“Nicole poteva vivere”, i sindacati attaccano la politica

CATANIA – Dolore, polemiche e accuse. La morte della piccola Nicole continua a far discutere e nelle ultime ore – mentre gli inquirenti cercano di delineare le responsabilità della “catena” sanitaria – diversi sono stati gli interventi in merito.

In primo luogo i sindacati hanno evidenziato i punti oscuri di una morte evitabile. Calogero Coniglio – segretario regionale del coordinamento FSI -CNI Coordinamento Nazionale Infermieri – spiega che “Nicole si sarebbe potuta salvare” e la responsabilità è “di chi ha cancellato quel posto letto che ha portato alla morte una bambina appena nata”.

Il sindacato pone l’attenzione sulla situazione dell’ospedale “Santo Bambino” per quanto riguarda la terapia intensiva.

“Al Santo Bambino nel padiglione B ci sono 5 posti di terapia intensiva neonatale con respiratori automatici e una semintensiva con 10 posti letto – precisa Coniglio -. Nello stesso reparto basterebbe eliminare le 12 cullette dove vengono ricoverati i neonati solo per visite che non richiedono apparecchi particolari come le visite oculistiche, neuromotorie, otorino ed esami ematici. Visite che potrebbero essere eseguite ambulatorialmente da esterni, costituendo nel padiglione A (settore universitario), dove ci sono gli spazi, un poliambulatorio di neonatologia”.

“Qui, infatti – prosegue il sindacalista – attualmente si fa solo lo screening neonatale allargato. Nel settore dove ci sono le 12 cullette si ricaverebbero così altri 5 posti letto di terapia intensiva neonatale e si arriverebbe a 10 posti. Un grande boccata d’ossigeno per la Sicilia orientale”.

Anche la Cgil ha sottolineato le gravi  responsabilità politiche sul caso della piccola Nicole ed è intervenuta stamattina con il segretario generale della Camera del lavoro, Giacomo Rota, la segretaria confederale Nicoletta Gatto, la responsabile del Dipartimento confederale Pubblico impiego, Rosaria Leonardi, il responsabile del Dipartimento Sanità Turi Cubito, il segretario generale della Fp Cgil, Gaetano Agliozzo. 

Per la Cgil, insomma, il governo regionale non avrebbe dato seguito alle promesse degli ultimi anni, né avrebbe mai curato un vero confronto con i sindacati proprio a proposito di un tema molto delicato come quello della rete ospedaliera.

“Ci chiediamo per quale motivo non sia più disponibile il servizio di elisoccorso che, probabilmente, sarebbe servito alla bambina – dice Giacomo Rota -. Purtroppo i tagli sconsiderati alla sanità non permettono al servizio di essere disponibile nelle ore notturne.

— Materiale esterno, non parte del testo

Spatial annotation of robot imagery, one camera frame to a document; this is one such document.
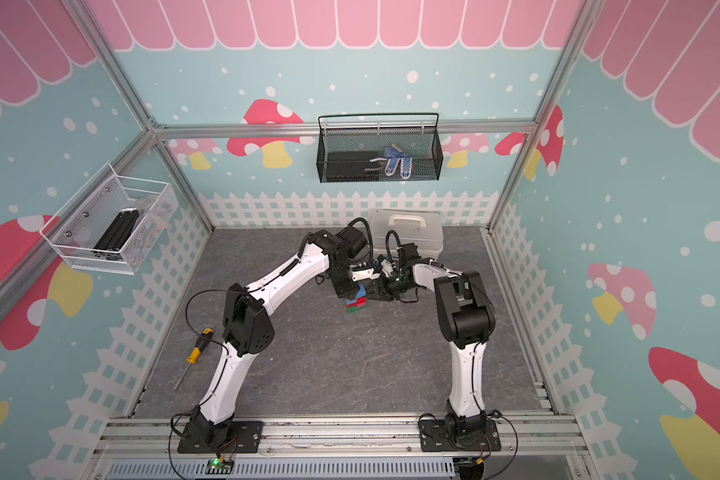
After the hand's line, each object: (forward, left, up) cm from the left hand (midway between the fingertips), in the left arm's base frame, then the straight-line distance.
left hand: (346, 293), depth 90 cm
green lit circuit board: (-43, +29, -12) cm, 53 cm away
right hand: (+3, -6, -5) cm, 8 cm away
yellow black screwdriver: (-13, +43, -9) cm, 46 cm away
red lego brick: (-1, -4, -4) cm, 6 cm away
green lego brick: (-1, -2, -9) cm, 9 cm away
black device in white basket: (-1, +52, +26) cm, 58 cm away
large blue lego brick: (-1, -4, +1) cm, 4 cm away
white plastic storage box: (+27, -26, +2) cm, 37 cm away

Vorremmo poi capire se 38 posti di UTIN (la terapia intensiva neonatale) sono da ritenersi sufficienti per la popolazione della provincia di Catania, se cioè sono sufficienti a soccorrere i nostri piccoli nel caso dovessero averne bisogno”.

La Cgil vuole poi sapere come mai ospedali importanti come il Policlinico, il Vittorio Emanuele e il Cannizzaro, si ritrovano ancora oggi senza direttori generali.

“Resta infine da chiedersi – sottolinea il sindacato – come mai la Regione ritiene sia giusto chiudere i reparti con meno di 500 parti all’anno, quando la stessa regola non verrebbe invece applicata alle strutture private“.

A fornire qualche numero sui parti a Catania è stata Rosaria Leonardi: nella provincia sono 12 mila, in media, in un anno, e di questi 1000 sono statisticamente collegati a nascite di prematuri.

“Non si può non tenere conto di questo dato, e della realtà anche sociale della madri, che oramai – anche se non ci riferiamo al caso specifico di Nicole – partoriscono in età sempre più matura a causa di una crisi economica e di una mala occupazione che non permette loro di farsi una famiglia quando vorrebbero”.

“La rete del sistema di rianimazione è carente – concludono i sindacati – sia di posti che di personale, le assunzioni di medici restano nell’albo delle promesse mai mantenute. La procedura STEN, il sistema che dovrebbe garantire l’assistenza proprio nella neonatologia, è carente sia di mezzi che di personale”.